┌─ Collected material

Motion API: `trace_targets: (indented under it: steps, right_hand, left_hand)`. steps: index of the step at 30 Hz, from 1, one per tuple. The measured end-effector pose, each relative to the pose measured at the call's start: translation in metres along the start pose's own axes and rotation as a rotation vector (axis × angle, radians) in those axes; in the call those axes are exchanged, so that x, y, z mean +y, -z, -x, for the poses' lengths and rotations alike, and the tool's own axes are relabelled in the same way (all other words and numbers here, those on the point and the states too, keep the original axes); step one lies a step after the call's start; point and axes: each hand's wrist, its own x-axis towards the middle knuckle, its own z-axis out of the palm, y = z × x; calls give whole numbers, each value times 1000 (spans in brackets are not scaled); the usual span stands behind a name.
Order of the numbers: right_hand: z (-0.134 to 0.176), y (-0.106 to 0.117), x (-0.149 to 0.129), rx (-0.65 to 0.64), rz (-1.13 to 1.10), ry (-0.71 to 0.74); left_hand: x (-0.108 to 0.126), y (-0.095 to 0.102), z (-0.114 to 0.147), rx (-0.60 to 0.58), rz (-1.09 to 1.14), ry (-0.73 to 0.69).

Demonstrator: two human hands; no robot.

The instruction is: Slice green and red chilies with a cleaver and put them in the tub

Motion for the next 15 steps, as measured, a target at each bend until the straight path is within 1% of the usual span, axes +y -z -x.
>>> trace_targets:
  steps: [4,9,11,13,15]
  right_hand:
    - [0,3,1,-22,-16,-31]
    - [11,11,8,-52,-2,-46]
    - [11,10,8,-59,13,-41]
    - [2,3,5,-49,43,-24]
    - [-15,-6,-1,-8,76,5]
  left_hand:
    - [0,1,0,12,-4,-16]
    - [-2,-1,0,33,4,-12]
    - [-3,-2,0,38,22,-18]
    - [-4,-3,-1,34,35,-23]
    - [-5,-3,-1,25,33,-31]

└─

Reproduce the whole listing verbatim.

Motion API: `trace_targets: (indented under it: steps, right_hand, left_hand)`. steps: index of the step at 30 Hz, from 1, one per tuple. The measured end-effector pose, each relative to the pose measured at the call's start: translation in metres along the start pose's own axes and rotation as a rotation vector (axis × angle, radians) in those axes; in the call those axes are exchanged, so that x, y, z mean +y, -z, -x, for the poses' lengths and rotations alike, and the tool's own axes are relabelled in the same way (all other words and numbers here, those on the point and the states too, keep the original axes); step one lies a step after the call's start; point and axes: each hand's wrist, its own x-axis towards the middle knuckle, its own z-axis out of the palm, y = z × x; calls give whole numbers, each value times 1000 (spans in brackets are not scaled); the usual span stands behind a name.
Order of the numbers: right_hand: z (-0.134 to 0.176), y (-0.106 to 0.117), x (-0.149 to 0.129), rx (-0.65 to 0.64), rz (-1.13 to 1.10), ry (-0.71 to 0.74); left_hand: x (-0.108 to 0.126), y (-0.095 to 0.102), z (-0.114 to 0.147), rx (-0.60 to 0.58), rz (-1.09 to 1.14), ry (-0.73 to 0.69).

Demonstrator: two human hands; no robot.

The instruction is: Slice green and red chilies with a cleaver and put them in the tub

Motion for the next 15 steps, as measured, a target at each bend until the straight path is within 1% of the usual span, axes +y -z -x.
>>> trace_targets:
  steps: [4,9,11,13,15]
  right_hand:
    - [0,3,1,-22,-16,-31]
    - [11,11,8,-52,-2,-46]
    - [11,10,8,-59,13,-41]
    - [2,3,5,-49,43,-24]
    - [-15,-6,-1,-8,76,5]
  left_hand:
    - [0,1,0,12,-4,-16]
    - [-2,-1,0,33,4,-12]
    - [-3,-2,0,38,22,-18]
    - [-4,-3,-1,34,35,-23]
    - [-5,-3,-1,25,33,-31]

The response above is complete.